= Yohannes Gebregeorgis =

Ethiopian businessman

Yohannes Gebregeorgis is an Ethiopian businessman and the founder of Ethiopia Reads, a philanthropic organization committed to bringing literacy to the children of Ethiopia. In 2008, he was recognized as one of the "Top 10 Heroes of the Year" by CNN. In 2011 he was awarded American Library Association Honorary Membership.

==Early life==
Gebregeorgis grew up in the town of Negele Borana, about 12 hours from Ethiopia’s capital, Addis Ababa. His mother could not read, and his father could only decipher a few words, but he was committed to providing his son with an education. At age 19, he picked up his first book outside of school. ‘“Books saved my life,’ Yohannes says”. From this point on, Gegregeorgis sought to read what he could get his hands on.

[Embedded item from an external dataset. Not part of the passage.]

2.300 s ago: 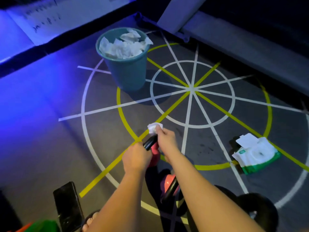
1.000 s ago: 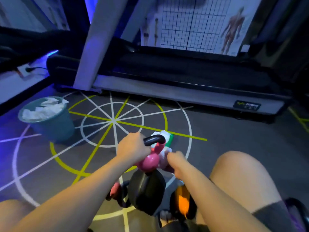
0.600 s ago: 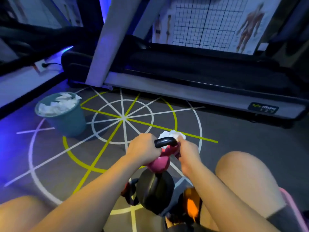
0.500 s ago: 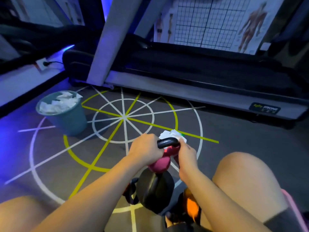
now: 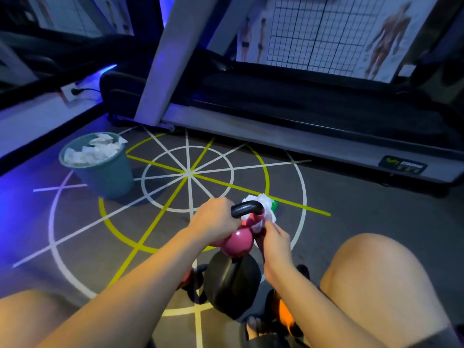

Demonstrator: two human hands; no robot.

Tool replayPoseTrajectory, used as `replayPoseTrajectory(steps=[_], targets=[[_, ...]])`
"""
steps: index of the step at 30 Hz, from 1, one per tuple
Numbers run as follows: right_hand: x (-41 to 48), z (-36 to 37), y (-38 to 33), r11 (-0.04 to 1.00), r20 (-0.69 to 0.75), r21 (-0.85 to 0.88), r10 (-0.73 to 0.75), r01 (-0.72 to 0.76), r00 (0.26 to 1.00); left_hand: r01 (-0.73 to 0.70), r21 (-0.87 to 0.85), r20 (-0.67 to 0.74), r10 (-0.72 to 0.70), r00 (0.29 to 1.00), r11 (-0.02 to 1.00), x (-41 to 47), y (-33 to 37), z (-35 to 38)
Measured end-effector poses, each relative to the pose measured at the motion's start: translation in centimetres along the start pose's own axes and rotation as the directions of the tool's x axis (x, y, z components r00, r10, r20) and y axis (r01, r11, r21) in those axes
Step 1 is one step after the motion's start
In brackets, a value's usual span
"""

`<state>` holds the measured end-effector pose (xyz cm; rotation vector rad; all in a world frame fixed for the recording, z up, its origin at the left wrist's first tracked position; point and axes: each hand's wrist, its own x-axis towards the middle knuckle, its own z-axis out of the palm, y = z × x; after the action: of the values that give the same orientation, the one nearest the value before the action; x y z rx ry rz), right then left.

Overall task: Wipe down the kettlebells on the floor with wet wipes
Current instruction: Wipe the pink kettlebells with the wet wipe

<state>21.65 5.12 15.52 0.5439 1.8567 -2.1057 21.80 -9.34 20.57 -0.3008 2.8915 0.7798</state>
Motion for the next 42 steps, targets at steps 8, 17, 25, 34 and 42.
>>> replayPoseTrajectory(steps=[8,17,25,34,42], targets=[[0.1,-0.6,-2.0,0.975,-0.036,-0.114,-0.198,0.193,0.979,-0.031,0.110,-0.026,0.034,0.999,0.993,0.8,1.4,0.5],[1.6,-0.8,-3.2,0.972,-0.062,-0.127,-0.204,0.195,0.977,-0.053,0.212,-0.044,0.063,0.997,0.976,1.2,2.7,0.9],[5.4,-1.5,-1.1,0.984,0.054,-0.009,0.176,-0.176,0.983,0.032,0.129,-0.031,-0.028,0.999,0.991,1.6,1.6,0.1],[0.2,0.3,-4.1,0.824,0.178,-0.371,-0.389,0.428,0.904,0.046,0.032,-0.027,-0.045,0.999,0.998,0.4,0.9,0.0],[3.8,-0.3,-2.1,0.989,-0.038,-0.150,0.015,-0.021,0.999,0.039,-0.027,-0.016,-0.039,0.999,0.999,-1.2,1.2,0.6]])
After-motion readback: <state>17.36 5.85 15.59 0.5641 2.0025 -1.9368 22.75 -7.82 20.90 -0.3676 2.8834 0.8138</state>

==Education and professional life==
In the late 1970s and early 1980s, Yohannes Gebregeorgis was politically active and joined the resistance against the ruling military dictatorship of Ethiopia, the Derg. He sought political asylum in the United States and emigrated there in 1982. Once in the States, Gebregeorgis pursued his B.A. and eventually got his Masters of Library Science at the University of Texas. He was then offered a job as the children’s librarian at the San Francisco Public Library. There he was responsible to collect foreign language books for the children’s collection, and he soon discovered, “The library had books in more than 75 languages, but I could find none in Amharic”. This spurred him on to find books written in Ethiopia’s predominant language. When he found none, he took it upon himself to write the book Silly Mammo, a traditional Ethiopian folktale, in an Amharic and English translation. He also connected with Jane Kurtz, a children’s author, who had lived much of her childhood in Ethiopia, and she helped him publish Silly Mammo. They used the proceeds from the book to begin raising money for a literacy campaign to get books into the hands of Ethiopian children.

==Ethiopia Reads==
In 1998, Ethiopia Reads, the program dedicated to fostering literacy in Ethiopia, was born. In 2002, Gebregeorgis quit his job at the San Francisco Public Library and moved back to Addis Ababa, Ethiopia with 15,000 books and ready to open his first free library for children. On April 5, 2003, the Shola Children’s Library opened for the children of Ethiopia. Since then, the organization helped open 10 free school libraries. The organization also sponsors the Mobile Donkey Libraries program, designed to bring books to children in rural parts of the country where they cannot access one of the many other libraries Ethiopia Reads sponsors. Ethiopia Reads also publishes books in Amharic for young Ethiopian readers.

==Selected publications==

In addition to his book, Silly Mammo, Gebregeorgis also wrote many reviews for School Library Journal during his time at San Francisco Public Library. A sampling is listed below.

- Gebregeorgis, Yohannes. "Junior High Up: Nonfiction." School Library Journal 42.7 (1996): 104.
- Gebregeorgis, Yohannes. "Grades 5 & Up: Nonfiction." School Library Journal 43.7 (1997): 100.
- Gebregeorgis, Yohannes. "Preschool to Grade 4: Fiction." School Library Journal 44.8 (1998): 140.

==Death==
Gebregeorgis died on January 18, 2022 after a brief ilness.